I’ve been busy on a project for SharePoint. This particular environment is unique in that the developers do not have access to the farm, and must put any requests through a processed managed by the client to activate features, view ULS logs, etc. In addition, the client managed office has turned off several features, but cannot provide a list of features that are available. So sandboxed features that work in Dev, Test and Staging tend to die when they reach production of unspecified errors.
The use of SharePoint Designer is forbidden, so anything not “out-of the-box” must be created in Visual Studio. To avoid some of these headaches, I try to do everything I can out of box, or through JavaScript and web service calls.

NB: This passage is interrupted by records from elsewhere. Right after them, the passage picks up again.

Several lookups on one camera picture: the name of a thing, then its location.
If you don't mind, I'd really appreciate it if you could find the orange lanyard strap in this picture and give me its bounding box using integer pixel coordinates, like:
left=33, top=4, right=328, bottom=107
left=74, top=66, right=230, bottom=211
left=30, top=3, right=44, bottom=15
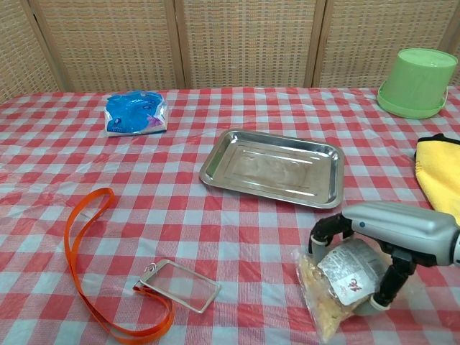
left=64, top=188, right=176, bottom=343

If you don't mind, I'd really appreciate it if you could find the woven bamboo folding screen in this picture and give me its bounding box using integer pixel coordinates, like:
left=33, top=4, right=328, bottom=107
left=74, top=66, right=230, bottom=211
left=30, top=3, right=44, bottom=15
left=0, top=0, right=460, bottom=104

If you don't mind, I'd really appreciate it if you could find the rectangular metal tray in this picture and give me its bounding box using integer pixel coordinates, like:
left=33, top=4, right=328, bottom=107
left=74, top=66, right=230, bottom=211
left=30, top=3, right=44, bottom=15
left=199, top=129, right=346, bottom=209

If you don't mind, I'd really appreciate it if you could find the brown snack packet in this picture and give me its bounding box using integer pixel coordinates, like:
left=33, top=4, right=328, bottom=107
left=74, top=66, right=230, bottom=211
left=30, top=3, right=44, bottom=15
left=294, top=240, right=391, bottom=343

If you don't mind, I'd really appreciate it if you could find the yellow cloth with black trim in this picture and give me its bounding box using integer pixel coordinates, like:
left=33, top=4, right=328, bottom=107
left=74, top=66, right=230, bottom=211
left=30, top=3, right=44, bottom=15
left=413, top=133, right=460, bottom=226

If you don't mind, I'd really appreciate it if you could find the black and silver right hand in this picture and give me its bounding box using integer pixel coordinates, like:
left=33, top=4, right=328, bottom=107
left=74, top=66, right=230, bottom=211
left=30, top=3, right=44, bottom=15
left=308, top=201, right=460, bottom=318

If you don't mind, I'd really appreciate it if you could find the red white checkered tablecloth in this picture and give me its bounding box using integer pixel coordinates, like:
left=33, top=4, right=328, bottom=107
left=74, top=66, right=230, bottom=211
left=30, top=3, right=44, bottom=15
left=0, top=86, right=460, bottom=345

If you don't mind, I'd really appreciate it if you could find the blue tissue pack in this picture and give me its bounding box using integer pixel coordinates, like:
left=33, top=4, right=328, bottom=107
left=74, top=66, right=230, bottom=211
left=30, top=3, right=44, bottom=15
left=104, top=90, right=169, bottom=138

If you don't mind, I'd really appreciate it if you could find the clear badge holder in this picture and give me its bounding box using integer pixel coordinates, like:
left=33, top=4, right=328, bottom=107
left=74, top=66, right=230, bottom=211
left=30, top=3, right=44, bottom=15
left=138, top=259, right=221, bottom=314

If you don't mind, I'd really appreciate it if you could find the green plastic bucket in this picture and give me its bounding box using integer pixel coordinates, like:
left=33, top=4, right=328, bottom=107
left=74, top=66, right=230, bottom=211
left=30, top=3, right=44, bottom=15
left=376, top=49, right=458, bottom=119

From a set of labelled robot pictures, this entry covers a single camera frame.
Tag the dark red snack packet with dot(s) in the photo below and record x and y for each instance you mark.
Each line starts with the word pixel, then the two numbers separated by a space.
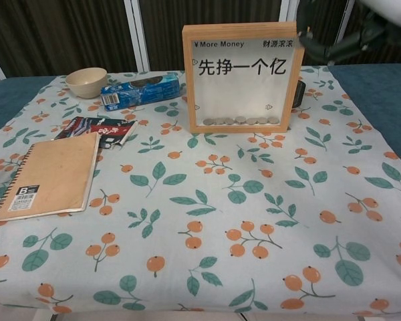
pixel 110 128

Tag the silver coin in box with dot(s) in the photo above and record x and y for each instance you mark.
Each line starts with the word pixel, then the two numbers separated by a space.
pixel 252 121
pixel 262 120
pixel 227 120
pixel 273 120
pixel 240 119
pixel 208 121

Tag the floral orange leaf tablecloth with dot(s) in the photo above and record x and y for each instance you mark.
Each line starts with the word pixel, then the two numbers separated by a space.
pixel 194 234

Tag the wooden frame money box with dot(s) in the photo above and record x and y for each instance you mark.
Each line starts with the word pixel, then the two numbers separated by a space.
pixel 244 90

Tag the teal table cover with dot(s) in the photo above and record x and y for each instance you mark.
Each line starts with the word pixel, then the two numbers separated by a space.
pixel 381 100

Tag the dark folding screen white frame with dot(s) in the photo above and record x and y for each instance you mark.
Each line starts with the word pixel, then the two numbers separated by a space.
pixel 53 33

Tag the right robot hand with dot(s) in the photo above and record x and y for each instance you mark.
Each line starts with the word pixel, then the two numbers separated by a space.
pixel 374 30

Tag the blue cookie package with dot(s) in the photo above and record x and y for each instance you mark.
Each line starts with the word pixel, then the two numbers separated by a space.
pixel 140 93

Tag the kraft spiral notebook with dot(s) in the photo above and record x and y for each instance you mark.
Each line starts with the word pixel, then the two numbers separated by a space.
pixel 53 177

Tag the beige bowl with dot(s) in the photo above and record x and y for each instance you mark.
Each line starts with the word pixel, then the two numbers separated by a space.
pixel 86 83

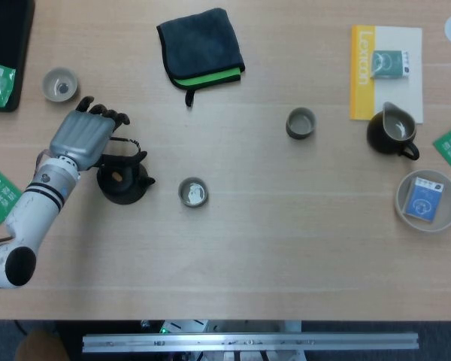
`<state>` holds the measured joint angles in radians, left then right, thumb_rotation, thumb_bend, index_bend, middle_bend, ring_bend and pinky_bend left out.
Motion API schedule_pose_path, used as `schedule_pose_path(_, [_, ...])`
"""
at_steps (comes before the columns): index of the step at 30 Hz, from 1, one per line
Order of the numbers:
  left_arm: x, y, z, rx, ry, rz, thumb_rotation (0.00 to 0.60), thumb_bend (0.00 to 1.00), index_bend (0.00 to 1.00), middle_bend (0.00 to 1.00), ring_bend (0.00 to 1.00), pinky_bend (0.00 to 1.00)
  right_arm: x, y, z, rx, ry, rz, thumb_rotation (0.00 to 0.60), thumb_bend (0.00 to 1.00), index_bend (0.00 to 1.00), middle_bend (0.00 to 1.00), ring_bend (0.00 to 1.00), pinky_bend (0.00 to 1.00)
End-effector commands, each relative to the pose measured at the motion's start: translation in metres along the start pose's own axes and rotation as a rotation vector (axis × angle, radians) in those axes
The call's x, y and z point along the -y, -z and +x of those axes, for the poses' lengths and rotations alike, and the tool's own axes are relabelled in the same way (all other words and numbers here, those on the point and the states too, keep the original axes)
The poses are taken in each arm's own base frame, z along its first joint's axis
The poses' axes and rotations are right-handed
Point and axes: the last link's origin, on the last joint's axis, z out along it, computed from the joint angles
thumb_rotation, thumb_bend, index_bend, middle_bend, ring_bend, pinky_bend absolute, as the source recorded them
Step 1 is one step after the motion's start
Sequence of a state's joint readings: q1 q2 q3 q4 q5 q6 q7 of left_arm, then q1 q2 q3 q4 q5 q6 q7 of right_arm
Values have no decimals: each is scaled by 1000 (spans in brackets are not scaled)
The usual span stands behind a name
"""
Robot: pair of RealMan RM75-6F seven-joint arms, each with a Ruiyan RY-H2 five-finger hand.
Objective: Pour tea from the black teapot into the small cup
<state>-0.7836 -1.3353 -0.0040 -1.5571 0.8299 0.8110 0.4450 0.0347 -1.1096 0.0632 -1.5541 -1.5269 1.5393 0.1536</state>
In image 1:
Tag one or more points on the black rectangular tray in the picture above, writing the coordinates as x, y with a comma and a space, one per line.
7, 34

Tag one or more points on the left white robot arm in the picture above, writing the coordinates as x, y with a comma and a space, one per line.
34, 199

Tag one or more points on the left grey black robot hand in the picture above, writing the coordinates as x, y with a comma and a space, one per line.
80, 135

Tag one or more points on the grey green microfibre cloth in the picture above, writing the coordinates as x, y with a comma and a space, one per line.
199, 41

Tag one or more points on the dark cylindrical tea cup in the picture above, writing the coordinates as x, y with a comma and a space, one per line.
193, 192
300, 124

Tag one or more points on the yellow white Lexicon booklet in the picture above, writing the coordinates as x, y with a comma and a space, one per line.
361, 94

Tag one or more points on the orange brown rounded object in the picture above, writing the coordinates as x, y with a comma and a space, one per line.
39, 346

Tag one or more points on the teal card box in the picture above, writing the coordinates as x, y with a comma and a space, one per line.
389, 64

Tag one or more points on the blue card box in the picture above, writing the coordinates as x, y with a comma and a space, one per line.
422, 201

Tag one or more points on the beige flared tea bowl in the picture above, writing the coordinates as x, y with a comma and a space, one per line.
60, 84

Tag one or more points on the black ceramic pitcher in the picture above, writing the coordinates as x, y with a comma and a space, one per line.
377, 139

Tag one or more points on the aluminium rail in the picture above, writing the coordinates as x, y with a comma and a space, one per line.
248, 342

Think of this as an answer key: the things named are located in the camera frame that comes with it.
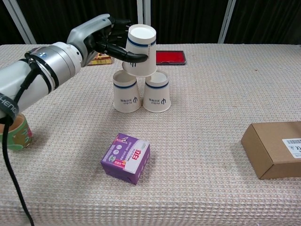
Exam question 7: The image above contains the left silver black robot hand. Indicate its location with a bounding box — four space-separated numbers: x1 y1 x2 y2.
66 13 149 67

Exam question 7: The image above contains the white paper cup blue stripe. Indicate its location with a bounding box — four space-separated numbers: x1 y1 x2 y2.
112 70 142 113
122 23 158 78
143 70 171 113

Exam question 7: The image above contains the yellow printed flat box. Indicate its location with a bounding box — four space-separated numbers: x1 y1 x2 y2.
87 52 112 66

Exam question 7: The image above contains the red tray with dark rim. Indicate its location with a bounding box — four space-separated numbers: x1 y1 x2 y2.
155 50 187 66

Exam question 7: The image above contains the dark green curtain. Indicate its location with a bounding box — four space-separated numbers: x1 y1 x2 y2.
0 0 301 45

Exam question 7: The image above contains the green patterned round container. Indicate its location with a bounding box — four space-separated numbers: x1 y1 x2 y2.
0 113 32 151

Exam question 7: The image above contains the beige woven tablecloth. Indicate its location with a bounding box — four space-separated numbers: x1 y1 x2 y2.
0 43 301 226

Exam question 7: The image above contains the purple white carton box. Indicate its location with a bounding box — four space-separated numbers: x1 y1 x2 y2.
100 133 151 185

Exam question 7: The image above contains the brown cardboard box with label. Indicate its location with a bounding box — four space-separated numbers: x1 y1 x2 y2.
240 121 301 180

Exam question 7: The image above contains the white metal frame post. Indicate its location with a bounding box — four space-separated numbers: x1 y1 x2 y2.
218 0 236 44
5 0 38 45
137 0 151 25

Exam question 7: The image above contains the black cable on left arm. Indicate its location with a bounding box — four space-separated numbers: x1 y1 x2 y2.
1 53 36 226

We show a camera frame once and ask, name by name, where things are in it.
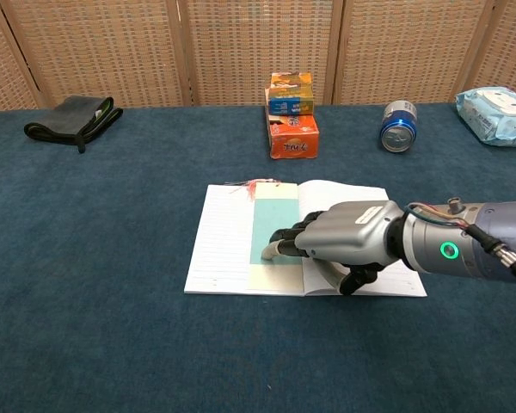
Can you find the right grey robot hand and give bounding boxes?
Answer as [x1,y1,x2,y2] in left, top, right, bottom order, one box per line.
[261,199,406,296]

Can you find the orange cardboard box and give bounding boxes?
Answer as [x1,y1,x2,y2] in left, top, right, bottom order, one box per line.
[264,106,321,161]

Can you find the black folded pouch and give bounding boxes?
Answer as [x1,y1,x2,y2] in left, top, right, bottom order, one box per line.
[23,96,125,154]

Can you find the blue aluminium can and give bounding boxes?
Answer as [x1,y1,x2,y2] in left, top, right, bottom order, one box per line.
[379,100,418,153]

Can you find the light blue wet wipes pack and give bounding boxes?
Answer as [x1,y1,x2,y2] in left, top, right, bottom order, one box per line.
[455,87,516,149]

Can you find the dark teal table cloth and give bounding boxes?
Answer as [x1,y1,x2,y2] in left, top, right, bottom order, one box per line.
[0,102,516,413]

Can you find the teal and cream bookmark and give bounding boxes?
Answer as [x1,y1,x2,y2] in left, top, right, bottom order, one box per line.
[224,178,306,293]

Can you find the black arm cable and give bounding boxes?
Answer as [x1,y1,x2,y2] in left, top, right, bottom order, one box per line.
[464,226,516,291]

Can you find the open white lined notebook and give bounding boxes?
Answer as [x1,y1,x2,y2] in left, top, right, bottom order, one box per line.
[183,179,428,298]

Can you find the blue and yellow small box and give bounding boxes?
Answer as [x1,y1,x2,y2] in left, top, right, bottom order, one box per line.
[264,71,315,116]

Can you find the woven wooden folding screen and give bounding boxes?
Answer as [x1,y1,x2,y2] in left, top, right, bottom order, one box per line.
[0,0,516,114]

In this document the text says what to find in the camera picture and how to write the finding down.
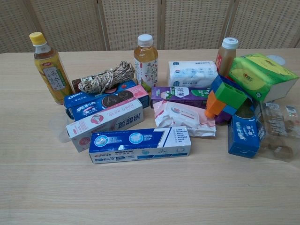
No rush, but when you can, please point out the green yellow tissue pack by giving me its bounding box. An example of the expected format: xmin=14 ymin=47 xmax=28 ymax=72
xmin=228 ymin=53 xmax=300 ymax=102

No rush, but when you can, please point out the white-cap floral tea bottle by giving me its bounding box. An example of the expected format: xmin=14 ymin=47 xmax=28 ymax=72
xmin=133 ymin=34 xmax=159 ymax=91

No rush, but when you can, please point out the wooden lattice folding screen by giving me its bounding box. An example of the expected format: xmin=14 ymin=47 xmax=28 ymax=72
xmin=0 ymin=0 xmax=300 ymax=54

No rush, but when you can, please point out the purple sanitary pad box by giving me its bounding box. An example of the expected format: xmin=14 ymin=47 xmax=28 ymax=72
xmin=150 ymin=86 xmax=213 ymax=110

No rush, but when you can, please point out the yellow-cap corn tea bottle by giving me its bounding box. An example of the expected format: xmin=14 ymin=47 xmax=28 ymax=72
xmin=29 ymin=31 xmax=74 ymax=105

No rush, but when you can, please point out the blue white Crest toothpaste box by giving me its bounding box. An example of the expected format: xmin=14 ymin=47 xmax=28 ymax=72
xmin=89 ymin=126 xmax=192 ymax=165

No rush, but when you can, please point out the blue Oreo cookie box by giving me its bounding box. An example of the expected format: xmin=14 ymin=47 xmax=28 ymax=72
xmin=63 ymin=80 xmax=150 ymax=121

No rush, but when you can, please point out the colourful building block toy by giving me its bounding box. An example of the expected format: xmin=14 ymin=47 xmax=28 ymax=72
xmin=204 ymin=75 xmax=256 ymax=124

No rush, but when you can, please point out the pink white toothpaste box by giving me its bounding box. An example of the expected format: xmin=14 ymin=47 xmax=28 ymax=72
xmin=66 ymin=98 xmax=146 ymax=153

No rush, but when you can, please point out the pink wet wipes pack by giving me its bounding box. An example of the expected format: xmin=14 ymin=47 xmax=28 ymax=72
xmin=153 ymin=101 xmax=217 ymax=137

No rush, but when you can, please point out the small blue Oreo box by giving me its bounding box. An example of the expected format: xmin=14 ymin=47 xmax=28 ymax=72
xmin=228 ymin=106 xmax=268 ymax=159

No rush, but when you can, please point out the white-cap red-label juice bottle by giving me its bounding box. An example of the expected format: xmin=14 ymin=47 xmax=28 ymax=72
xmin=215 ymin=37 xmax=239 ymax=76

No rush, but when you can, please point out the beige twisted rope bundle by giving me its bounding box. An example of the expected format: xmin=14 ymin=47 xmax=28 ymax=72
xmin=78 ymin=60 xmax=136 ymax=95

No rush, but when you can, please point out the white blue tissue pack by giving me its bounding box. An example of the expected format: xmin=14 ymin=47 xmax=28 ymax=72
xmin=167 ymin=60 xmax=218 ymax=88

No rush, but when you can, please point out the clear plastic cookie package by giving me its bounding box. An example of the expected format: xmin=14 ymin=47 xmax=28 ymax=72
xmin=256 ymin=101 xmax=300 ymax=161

This particular project had a customized form for 30 some lists. No Problem right? Just get the InfoPath form functioning correctly, create a content type, template and deploy, right?
Right…. until the client wants a change to that form, and the form is customized slightly for each list (e.g. pre-populating department name and disabling the field), and you don’t have access to save templates. – Yes, I am dealing with the nightmare of updating content types and then modifying each of the 30 lists back to it’s specific department customization. (Why 30 lists? there are 3 for each department, and no department wants the other one seeing it’s stuff). Oh and the customer wants to be able to import data from one form to another.
So..
- I can customize the InfoPath forms and add a list lookup to the other lists for that department.
- Creating a single InfoPath form to handle everything really isn’t an option, because the user permissions will prevent some lists from connecting and importing data – preventing the form from opening.
- Create a single form using HTML and REST calls and URL parameters to import the appropriate lists and submit the data to the correct list.
I went for option 3. Which works great, except for one tiny issue…. Attachments. The client uses IE9, which is NOT HTML5 compliant, and does NOT support fileReader. Access to a server that can parse PHP is out. So my options are back-end (sandbox hole of death), or something else…
So I tried using Actionscript. Quirky, yes I know, but I trust ActionScript… it usually behaves, and there is already a nice little library for integrating ActionScript and SharePoint: sharepoint-as3-connector
And it worked beautifully until Friday. I suspect network latency to be the goblin behind my SWF not being recognized by IE, and not receiving the actions I send it from JavaScript for the past 2 days.
So I’ve thrown in a little try catch to hide my beautiful attachments flash object if there are issues.
If I find a better solution I’ll post it here.